### Prompt
When you copy the listing, reproduce each line as it appears and omit every image.

### Dataset section
──────
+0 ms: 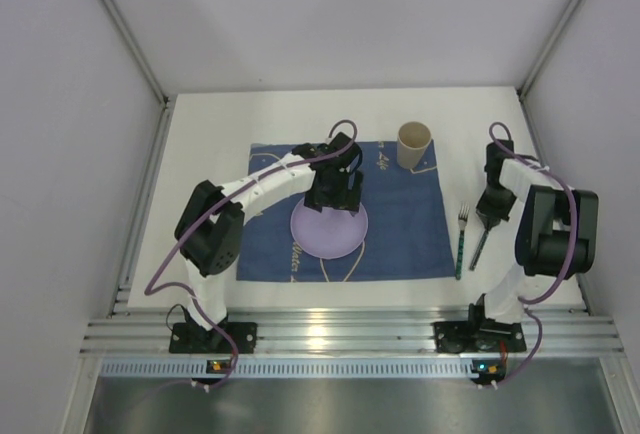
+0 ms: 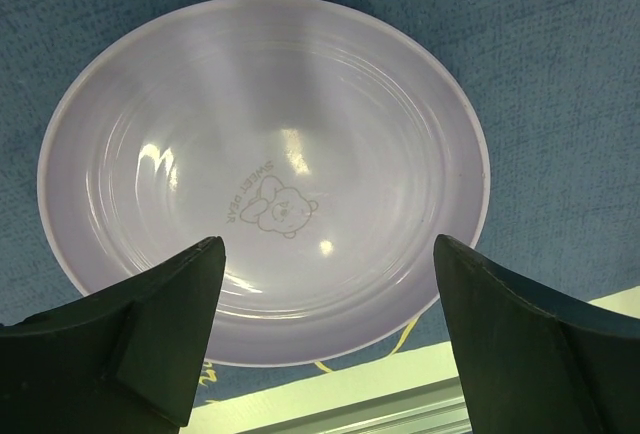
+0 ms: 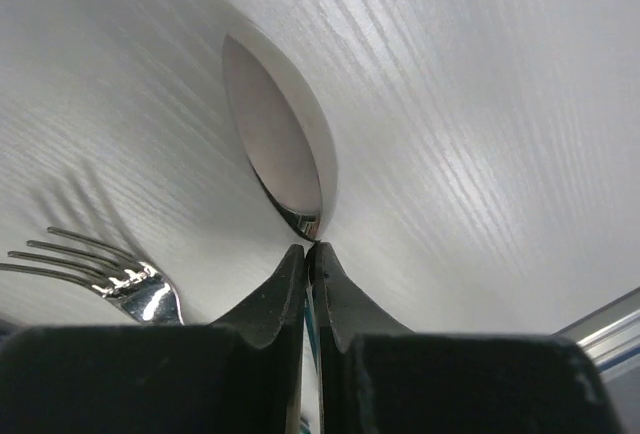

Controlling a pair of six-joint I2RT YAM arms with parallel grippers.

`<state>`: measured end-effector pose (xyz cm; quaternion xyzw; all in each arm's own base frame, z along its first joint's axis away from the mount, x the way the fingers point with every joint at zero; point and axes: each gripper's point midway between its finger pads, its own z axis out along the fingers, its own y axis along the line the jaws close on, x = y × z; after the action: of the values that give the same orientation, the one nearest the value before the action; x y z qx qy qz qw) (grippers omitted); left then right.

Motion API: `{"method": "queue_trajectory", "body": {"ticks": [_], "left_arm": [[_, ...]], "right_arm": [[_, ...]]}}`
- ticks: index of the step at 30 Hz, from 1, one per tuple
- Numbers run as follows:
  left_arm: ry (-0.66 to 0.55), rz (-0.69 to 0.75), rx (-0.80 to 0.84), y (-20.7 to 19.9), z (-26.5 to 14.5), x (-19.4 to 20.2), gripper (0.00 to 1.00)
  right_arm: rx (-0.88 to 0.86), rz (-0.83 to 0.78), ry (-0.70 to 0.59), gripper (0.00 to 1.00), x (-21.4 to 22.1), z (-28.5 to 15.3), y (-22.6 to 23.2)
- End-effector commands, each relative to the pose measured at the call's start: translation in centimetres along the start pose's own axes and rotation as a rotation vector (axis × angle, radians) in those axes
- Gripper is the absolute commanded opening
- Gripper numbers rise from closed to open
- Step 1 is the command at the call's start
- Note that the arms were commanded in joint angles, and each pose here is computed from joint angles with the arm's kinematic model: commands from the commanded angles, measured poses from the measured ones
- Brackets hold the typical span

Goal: Set the dinner table for one person

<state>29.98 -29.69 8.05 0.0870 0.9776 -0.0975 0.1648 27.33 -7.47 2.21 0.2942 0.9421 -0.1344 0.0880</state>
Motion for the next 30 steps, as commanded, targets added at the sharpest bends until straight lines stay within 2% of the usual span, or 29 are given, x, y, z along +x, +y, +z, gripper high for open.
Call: {"method": "queue_trajectory", "body": {"ticks": [1,6,9,12,15,21,30], "left_arm": [[-0.016,0.009,0.019,-0.3,-0.5,-0.5,0.9],[-0.024,0.001,0.044,-1.1,-1.0,-1.2,0.9],[-0.042,-0.006,0.056,-1.7,-1.5,-2.0,0.9],[-0.079,-0.022,0.046,-1.9,-2.6,-3.1,0.91],[-0.118,-0.045,0.039,-1.7,-3.8,-4.0,0.92],[-0.135,-0.088,0.013,-0.6,-6.0,-3.3,0.92],[-0.161,-0.146,-0.063,2.7,-9.5,-0.6,0.92]], "right_arm": [[0.057,-0.029,-0.045,0.0,-0.9,1.8,0.1],[0.038,-0.044,-0.165,0.0,-3.5,-4.0,1.0],[-0.035,-0.102,-0.257,0.0,-4.3,-9.2,4.1],[-0.169,-0.205,-0.304,0.0,-2.3,-14.1,9.3],[-0.28,-0.262,-0.298,0.0,0.8,-16.4,13.2],[-0.355,-0.319,-0.207,0.0,5.2,-14.3,17.8],[-0.3,-0.367,-0.203,0.0,6.6,-10.7,20.9]]}}
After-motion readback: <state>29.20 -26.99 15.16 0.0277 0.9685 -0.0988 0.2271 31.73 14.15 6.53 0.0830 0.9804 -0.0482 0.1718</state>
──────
### Response area
+0 ms: 
+0 ms: 
+0 ms: 

Controlling a pair of six-joint I2RT YAM arms with parallel grippers.

`<state>`: measured end-effector pose (xyz cm; quaternion xyzw; all in each arm's own base frame, z along its first joint's axis away from the mount, x the way the fingers point with every joint at zero; point and axes: each gripper's point midway between its finger pads, its own z axis out along the fingers, its own y axis along the line the jaws close on, x = y × z; after the action: of the values that give the same orientation, the one nearest the value before the action; x y z qx qy qz qw) (grippers omitted); left then right.

Motion API: `{"method": "queue_trajectory", "body": {"ticks": [_], "left_arm": [[_, ...]], "right_arm": [[_, ...]]}}`
- ticks: index of the step at 30 Hz, from 1, one per tuple
- Numbers run as follows:
  left_arm: ry (-0.66 to 0.55), rz (-0.69 to 0.75), rx (-0.80 to 0.84), y (-20.7 to 19.9), z (-26.5 to 14.5), x (-19.4 to 20.2), gripper (0.00 to 1.00)
  right_arm: rx (-0.88 to 0.86), rz (-0.83 to 0.78), ry (-0.70 to 0.59), gripper (0.00 to 1.00), x (-21.4 to 22.1), z (-28.5 to 15.3), y (-22.6 to 23.2)
- End-effector commands, each relative to the pose measured at the call's start: translation in centimetres along the start pose's own axes and rotation as a rotation vector (axis × angle, radians) in those axes
- Gripper is the absolute commanded opening
- Gripper numbers rise from closed to open
- Step 1 is the command at the call's start
- Note that the arms were commanded in joint angles, and each pose here is computed from joint angles with the arm's kinematic model: commands from the commanded angles, measured poses from the measured ones
- Brackets hold the typical span

Goal: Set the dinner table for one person

<state>29.98 -29.69 8.05 0.0870 0.9776 -0.0975 0.1648 27.33 -7.47 2.21 0.2942 0.9421 -0.1344 0.0880</state>
Motion for the next 30 steps, as commanded, targets added at the sharpest bends until straight lines stay within 2% of the usual span, or 29 are given, x, y, z along +x, +y, +z, gripper high for open.
Call: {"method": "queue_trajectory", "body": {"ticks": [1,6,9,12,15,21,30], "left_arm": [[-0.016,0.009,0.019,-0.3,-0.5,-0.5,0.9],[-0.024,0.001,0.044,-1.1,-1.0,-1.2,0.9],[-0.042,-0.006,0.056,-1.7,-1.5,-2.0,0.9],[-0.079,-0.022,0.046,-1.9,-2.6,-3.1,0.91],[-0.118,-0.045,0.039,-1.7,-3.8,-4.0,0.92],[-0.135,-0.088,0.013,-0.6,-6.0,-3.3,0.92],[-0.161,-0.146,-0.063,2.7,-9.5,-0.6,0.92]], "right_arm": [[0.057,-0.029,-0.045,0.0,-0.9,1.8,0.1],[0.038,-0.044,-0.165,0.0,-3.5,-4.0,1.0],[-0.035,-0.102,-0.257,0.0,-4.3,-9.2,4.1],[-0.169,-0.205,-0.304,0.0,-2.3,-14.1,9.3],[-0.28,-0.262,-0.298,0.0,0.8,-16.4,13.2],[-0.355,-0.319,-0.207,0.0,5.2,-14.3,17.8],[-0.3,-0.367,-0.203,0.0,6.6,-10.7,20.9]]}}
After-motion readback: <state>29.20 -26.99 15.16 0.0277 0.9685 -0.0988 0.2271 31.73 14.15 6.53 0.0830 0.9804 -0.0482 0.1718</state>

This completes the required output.